Raymond Aron solía dar una reprimenda a su joven asistente Jean-Claude Passeron. Todo esto de la promoción de las clases populares es muy complejo. Cuesta mucho que asciendan a la élite y, cuando lo hacen, el coste es muy alto. La distancia afectiva con su mundo de origen es tal que acaban siendo unos resentidos. No en vano Gramsci hablaba de “la traición del becario” y Aron, que era un gran sociólogo, detectaba lo enunciado por el sardo entre sus estudiantes de origen humilde: el cambio de referentes es algo psicológicamente muy costoso y acaba produciendo psiques divididas, complicadas. Sin duda, es mejor que el hijo del catedrático se convierta en catedrático porque ya aprendió las reglas del ambiente en su casa. Integrándose en él no se encuentra en terreno desconocido, sino entre lazos que ya establecieron papá y mamá, los titos y las titas, los amigos y las amigas de la familia.

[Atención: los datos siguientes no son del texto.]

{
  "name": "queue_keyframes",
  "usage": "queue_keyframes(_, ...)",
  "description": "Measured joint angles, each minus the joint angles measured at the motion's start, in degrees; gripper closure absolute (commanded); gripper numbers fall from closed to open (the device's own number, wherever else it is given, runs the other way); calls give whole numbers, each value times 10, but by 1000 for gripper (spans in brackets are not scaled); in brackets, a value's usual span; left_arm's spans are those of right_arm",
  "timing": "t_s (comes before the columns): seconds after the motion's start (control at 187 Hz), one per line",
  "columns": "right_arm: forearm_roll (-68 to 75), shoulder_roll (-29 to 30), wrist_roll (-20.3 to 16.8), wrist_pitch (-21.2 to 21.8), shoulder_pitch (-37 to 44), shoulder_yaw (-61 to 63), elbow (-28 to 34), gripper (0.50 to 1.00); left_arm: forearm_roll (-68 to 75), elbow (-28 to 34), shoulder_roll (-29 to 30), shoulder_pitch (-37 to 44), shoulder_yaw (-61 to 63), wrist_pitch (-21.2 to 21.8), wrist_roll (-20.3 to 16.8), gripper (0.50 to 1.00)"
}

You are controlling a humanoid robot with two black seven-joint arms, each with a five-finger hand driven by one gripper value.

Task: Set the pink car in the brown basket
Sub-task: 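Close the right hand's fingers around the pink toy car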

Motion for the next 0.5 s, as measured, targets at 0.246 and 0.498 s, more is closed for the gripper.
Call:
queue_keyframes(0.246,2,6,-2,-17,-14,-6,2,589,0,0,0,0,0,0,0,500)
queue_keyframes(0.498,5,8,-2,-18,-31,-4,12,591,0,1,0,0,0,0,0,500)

La experiencia que describe Javier es la de capas medias confrontadas a un nuevo elitismo. La crisis económica redujo el número de puestos, cerró espacios de visibilidad y la intensidad de la selección es mayor. Existen dos tendencias. La primera es reivindicar que vuelva la situación anterior. Cabe discutir si eso es realista o no. Lo cierto es que la situación anterior ya era injusta: permitía la llegada de clases populares al mundo cultural con un coste enorme. Necesitaban acumular redes en un mundo extraño, cortar con las propias y, a menudo, ese esfuerzo no lograba recompensa porque sus contactos los olvidaban. Esa experiencia se volvió normal en la década pasada para las capas medias, pero ya era un estado permanente entre las clases populares. La otra salida es la de trabajar por un nuevo modelo de carrera, de espacio intelectual, en la que el esfuerzo tenga garantías incluso sin contactos que lo amparen. Es un trabajo dificilísimo. Nadie dice que trabaja por sus contactos, o solo lo dice en condiciones de estricta confianza. Suele decir que su contacto pertenece a la buena corriente, que es una persona brillante y profunda y que los otros están en la mala corriente y solo son esforzados y avispados. Si el preferido es perezoso pues lo atribuye a su bonhomía, a su condición de espíritu poco materialista; si el rival es esforzado lo llama, con desdén, ambicioso, obsesivo. La violencia simbólica consiste en administrar cuidadosa y tramposamente los adjetivos, las miradas, las sonrisas y el desdén.

Creo que el libro de Javier nos convoca a una tarea: cómo construir una vida cultural que no esté sesgada por el capital social. Con crisis o sin crisis, también cuando la relación entre las expectativas y la realidad no queda cortada por una hecatombe económica.

El día 5 tendremos la gran oportunidad de conversar con él.